Sunday 20 December 2015

2015 Record Temperature Smash

In October I posted the results of calculations that show that 2015 is very likely to be a new record warm year. That was based on data to September, now I have data to November and 2015 will be a new record likely by a massive margin.

I have once again used the GISS LOTI data, which is the most open dataset (data and  code), and the widest coverage (HADCRU neglects the Arctic). Since the Fu/Johanson paper I have largely ignored the use of satellite datasets with respect to global warming trends, claims that satellite data is better than surface data like GISS LOTI are a sound way to spot a deluded bullshitter who has lost the argument but is too stupid to realise it.

Looking at the difference between the normal year (Jan to Dec) and the year using available data to November 2015 (Dec to Nov), the difference between the two year periods is small, and the 2015 December to November figure is far above the preceding record in 2014 at 0.839degC.

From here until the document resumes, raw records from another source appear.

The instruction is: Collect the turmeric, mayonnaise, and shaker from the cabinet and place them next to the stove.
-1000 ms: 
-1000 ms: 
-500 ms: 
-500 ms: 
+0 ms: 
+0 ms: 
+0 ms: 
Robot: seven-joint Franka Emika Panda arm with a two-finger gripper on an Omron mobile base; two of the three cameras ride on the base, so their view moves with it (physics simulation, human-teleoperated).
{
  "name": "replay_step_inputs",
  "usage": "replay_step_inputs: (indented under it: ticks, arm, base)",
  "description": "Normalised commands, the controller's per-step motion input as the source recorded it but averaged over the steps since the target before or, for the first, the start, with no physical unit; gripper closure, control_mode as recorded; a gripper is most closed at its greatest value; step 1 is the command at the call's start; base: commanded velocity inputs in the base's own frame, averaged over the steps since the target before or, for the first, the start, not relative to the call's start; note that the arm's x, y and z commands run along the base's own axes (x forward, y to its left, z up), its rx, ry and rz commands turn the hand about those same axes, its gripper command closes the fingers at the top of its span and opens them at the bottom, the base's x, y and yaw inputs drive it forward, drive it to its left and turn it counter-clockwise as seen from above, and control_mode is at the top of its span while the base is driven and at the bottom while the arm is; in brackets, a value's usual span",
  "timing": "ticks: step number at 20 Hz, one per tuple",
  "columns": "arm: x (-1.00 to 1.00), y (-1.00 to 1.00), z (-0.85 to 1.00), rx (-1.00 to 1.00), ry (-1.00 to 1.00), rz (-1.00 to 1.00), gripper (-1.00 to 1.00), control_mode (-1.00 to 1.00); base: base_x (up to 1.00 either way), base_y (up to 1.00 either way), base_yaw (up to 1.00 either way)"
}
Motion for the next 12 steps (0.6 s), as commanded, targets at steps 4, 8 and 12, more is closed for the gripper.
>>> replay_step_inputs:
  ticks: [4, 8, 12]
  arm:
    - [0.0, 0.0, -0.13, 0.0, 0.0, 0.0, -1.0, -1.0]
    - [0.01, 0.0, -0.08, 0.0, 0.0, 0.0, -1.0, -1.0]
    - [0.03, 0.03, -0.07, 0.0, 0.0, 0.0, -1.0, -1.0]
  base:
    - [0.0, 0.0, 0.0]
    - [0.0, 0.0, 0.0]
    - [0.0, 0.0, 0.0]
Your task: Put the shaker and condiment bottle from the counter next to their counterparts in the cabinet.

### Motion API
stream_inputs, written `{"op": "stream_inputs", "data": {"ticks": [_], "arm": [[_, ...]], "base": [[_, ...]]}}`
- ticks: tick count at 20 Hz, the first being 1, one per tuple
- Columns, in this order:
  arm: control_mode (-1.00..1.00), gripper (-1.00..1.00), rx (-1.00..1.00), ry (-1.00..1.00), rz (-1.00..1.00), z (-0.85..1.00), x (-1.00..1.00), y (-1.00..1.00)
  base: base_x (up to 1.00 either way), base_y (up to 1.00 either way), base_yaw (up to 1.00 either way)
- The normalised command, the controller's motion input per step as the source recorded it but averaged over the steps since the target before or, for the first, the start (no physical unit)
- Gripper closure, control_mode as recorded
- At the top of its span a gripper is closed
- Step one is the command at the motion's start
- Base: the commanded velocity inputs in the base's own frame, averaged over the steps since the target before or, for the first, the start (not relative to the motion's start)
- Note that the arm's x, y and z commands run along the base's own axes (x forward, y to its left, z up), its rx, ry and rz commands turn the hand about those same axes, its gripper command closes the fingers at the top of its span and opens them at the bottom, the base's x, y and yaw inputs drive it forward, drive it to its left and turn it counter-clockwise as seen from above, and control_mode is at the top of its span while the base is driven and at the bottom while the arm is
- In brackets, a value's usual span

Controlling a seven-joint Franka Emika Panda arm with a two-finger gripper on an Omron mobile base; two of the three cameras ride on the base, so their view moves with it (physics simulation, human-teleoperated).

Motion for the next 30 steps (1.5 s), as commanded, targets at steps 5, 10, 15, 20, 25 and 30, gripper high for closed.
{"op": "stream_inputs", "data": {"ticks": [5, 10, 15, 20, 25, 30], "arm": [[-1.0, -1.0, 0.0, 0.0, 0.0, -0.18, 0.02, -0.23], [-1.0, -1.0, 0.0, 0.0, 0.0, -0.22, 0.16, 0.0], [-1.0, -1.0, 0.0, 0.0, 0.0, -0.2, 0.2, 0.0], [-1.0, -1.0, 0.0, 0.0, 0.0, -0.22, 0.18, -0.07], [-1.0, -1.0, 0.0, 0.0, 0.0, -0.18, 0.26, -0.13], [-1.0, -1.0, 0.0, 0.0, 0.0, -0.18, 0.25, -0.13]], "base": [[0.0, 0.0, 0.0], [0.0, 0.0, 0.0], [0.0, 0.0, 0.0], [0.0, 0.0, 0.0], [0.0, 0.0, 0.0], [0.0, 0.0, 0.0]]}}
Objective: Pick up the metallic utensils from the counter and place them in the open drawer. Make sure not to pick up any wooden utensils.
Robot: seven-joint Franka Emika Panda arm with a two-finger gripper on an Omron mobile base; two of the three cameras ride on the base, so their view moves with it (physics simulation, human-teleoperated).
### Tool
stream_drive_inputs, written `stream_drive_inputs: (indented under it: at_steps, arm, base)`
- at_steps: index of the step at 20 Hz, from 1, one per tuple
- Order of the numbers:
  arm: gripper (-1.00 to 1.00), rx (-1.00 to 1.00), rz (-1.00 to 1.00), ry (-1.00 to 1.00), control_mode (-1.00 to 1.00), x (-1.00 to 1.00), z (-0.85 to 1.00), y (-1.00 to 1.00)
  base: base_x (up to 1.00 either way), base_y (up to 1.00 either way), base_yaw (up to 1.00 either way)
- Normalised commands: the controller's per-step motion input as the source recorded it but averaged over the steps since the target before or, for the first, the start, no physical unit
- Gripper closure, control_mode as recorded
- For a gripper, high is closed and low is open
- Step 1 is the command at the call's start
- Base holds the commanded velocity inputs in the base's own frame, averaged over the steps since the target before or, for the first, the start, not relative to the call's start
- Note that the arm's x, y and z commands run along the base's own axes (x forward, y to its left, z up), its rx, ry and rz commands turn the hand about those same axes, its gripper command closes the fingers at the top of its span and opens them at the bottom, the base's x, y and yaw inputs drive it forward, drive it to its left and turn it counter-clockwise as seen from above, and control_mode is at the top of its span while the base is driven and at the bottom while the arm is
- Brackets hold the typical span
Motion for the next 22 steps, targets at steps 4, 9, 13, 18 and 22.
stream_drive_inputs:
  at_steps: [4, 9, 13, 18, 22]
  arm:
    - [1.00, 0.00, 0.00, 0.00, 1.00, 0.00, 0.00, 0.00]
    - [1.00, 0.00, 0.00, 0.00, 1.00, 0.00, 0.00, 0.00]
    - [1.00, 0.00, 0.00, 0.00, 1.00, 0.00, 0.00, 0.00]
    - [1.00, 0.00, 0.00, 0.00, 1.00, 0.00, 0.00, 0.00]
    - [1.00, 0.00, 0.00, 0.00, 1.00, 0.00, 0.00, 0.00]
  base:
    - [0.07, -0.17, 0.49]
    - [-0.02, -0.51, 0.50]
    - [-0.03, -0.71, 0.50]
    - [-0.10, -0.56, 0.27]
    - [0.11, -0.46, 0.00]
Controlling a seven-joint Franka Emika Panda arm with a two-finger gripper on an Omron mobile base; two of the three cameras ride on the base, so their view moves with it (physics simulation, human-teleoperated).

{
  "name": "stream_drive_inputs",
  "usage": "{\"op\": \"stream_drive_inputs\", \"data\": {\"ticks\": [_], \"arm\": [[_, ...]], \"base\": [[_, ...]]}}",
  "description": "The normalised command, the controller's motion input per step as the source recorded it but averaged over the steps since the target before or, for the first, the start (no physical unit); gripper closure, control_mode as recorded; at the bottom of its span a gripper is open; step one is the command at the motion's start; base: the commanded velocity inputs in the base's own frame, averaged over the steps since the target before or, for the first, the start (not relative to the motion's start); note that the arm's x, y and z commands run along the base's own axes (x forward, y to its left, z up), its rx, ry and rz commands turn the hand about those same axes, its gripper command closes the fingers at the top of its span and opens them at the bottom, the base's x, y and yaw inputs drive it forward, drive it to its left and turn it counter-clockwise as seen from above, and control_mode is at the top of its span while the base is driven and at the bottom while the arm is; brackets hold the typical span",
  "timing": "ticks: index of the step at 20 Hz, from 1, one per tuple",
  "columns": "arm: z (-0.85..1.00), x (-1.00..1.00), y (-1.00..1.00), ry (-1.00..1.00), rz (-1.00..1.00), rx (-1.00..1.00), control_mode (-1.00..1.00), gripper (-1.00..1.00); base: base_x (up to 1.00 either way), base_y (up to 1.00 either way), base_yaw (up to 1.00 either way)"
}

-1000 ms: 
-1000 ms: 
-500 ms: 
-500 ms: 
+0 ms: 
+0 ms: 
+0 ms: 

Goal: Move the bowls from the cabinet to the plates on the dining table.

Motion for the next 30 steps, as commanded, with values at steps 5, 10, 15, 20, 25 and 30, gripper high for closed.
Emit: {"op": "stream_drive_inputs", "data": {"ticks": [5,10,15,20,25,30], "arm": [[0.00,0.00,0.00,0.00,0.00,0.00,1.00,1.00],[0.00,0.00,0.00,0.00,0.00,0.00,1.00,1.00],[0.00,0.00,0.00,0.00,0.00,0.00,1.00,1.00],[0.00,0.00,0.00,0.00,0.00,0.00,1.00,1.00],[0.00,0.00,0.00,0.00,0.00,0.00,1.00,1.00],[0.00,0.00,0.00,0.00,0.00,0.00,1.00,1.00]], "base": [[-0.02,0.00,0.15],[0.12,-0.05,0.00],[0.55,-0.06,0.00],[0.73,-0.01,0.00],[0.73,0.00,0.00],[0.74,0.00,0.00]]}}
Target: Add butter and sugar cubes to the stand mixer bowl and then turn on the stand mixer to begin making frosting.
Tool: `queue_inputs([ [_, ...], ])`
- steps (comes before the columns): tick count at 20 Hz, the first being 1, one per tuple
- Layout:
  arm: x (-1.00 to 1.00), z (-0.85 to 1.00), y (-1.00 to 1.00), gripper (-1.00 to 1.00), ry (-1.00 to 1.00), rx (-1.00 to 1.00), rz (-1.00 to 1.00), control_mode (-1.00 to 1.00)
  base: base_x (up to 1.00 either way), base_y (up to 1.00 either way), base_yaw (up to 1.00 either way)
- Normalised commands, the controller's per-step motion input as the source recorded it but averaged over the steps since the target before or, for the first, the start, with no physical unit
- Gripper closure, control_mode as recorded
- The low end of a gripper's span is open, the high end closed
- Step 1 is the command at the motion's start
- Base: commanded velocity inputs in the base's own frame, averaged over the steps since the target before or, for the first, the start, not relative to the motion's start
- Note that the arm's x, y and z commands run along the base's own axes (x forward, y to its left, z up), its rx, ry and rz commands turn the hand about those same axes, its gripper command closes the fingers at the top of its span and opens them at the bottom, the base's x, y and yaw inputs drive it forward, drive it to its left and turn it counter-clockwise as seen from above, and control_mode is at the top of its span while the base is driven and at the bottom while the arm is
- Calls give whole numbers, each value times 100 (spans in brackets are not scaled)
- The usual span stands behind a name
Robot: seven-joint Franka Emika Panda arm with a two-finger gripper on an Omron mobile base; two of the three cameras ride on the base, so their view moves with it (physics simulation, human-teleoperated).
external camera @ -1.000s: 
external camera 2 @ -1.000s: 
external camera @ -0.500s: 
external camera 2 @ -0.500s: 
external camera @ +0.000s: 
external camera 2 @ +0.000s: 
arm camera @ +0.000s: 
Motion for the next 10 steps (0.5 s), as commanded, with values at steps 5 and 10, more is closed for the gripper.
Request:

Considering the difference between the two annual periods, the maximum difference is 0.053degC, the minimum is -0.043degC, and the standard deviation is 0.017degC. As in my previous post, I have used the differences of the two annual periods to create a histogram of those differences, this histogram is converted to a probability distribution (normalised to 100%) and is applied to the December to November average for 2015 (Dec 2014 to Nov 2015). This results in a probability distribution for prediction of the 2015 global average temperature anomaly, the actual figure will be available in mid to late January.


Between 1880 and 2014 the lowest difference between the Jan to Dec and Dec to Nov annual average temperature is -2.49 standard deviations, it would take a difference of -5.55 standard deviations to get 2015 down to the previous record temperature in 2014. Put another way, the temperature anomaly for December would need to be -0.4degC, the lowest temperature anomaly since 1975 for any month was -0.26, so far this century no month has had a negative anomaly. So it is a virtual certainty that 2015 will be a new record by a substantial margin.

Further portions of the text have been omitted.